What to produce –
Return the listing that follows exactly, with no pictures included.
─── Given material
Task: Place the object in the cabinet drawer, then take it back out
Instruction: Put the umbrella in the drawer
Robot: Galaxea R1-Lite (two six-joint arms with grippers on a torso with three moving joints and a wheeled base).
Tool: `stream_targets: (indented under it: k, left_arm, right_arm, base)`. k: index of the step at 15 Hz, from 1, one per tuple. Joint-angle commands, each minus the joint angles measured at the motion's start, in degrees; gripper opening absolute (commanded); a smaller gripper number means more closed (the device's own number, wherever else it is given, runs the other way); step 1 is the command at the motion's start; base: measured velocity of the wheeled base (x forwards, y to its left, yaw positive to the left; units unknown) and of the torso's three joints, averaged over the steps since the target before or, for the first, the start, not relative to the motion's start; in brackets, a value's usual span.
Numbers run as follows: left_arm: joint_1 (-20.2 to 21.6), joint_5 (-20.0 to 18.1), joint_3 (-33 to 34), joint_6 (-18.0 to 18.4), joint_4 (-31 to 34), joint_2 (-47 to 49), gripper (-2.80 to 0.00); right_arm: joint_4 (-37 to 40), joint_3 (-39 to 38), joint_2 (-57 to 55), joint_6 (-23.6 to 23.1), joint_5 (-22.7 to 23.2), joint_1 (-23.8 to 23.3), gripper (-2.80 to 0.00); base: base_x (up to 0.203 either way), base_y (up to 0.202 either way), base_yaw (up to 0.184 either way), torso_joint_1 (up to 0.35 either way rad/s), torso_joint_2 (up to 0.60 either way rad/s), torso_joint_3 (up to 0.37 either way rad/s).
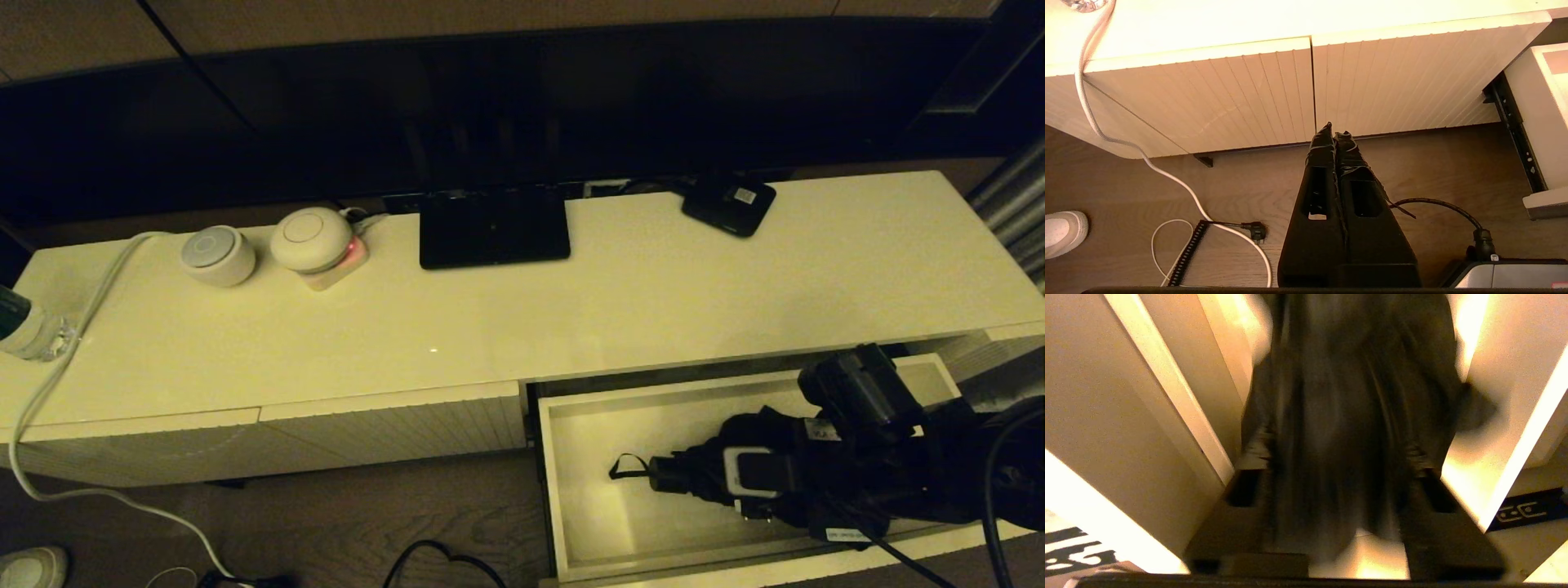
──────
Expected output –
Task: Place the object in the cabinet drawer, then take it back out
Instruction: Put the umbrella in the drawer
Robot: Galaxea R1-Lite (two six-joint arms with grippers on a torso with three moving joints and a wheeled base).
Tool: `stream_targets: (indented under it: k, left_arm, right_arm, base)`. k: index of the step at 15 Hz, from 1, one per tuple. Joint-angle commands, each minus the joint angles measured at the motion's start, in degrees; gripper opening absolute (commanded); a smaller gripper number means more closed (the device's own number, wherever else it is given, runs the other way); step 1 is the command at the motion's start; base: measured velocity of the wheeled base (x forwards, y to its left, yaw positive to the left; units unknown) and of the torso's three joints, averaged over the steps since the target before or, for the first, the start, not relative to the motion's start; in brackets, a value's usual span.
Numbers run as follows: left_arm: joint_1 (-20.2 to 21.6), joint_5 (-20.0 to 18.1), joint_3 (-33 to 34), joint_6 (-18.0 to 18.4), joint_4 (-31 to 34), joint_2 (-47 to 49), gripper (-2.80 to 0.00); right_arm: joint_4 (-37 to 40), joint_3 (-39 to 38), joint_2 (-57 to 55), joint_6 (-23.6 to 23.1), joint_5 (-22.7 to 23.2), joint_1 (-23.8 to 23.3), gripper (-2.80 to 0.00); base: base_x (up to 0.203 either way), base_y (up to 0.202 either way), base_yaw (up to 0.184 either way), torso_joint_1 (up to 0.35 either way rad/s), torso_joint_2 (up to 0.60 either way rad/s), torso_joint_3 (up to 0.37 either way rad/s).

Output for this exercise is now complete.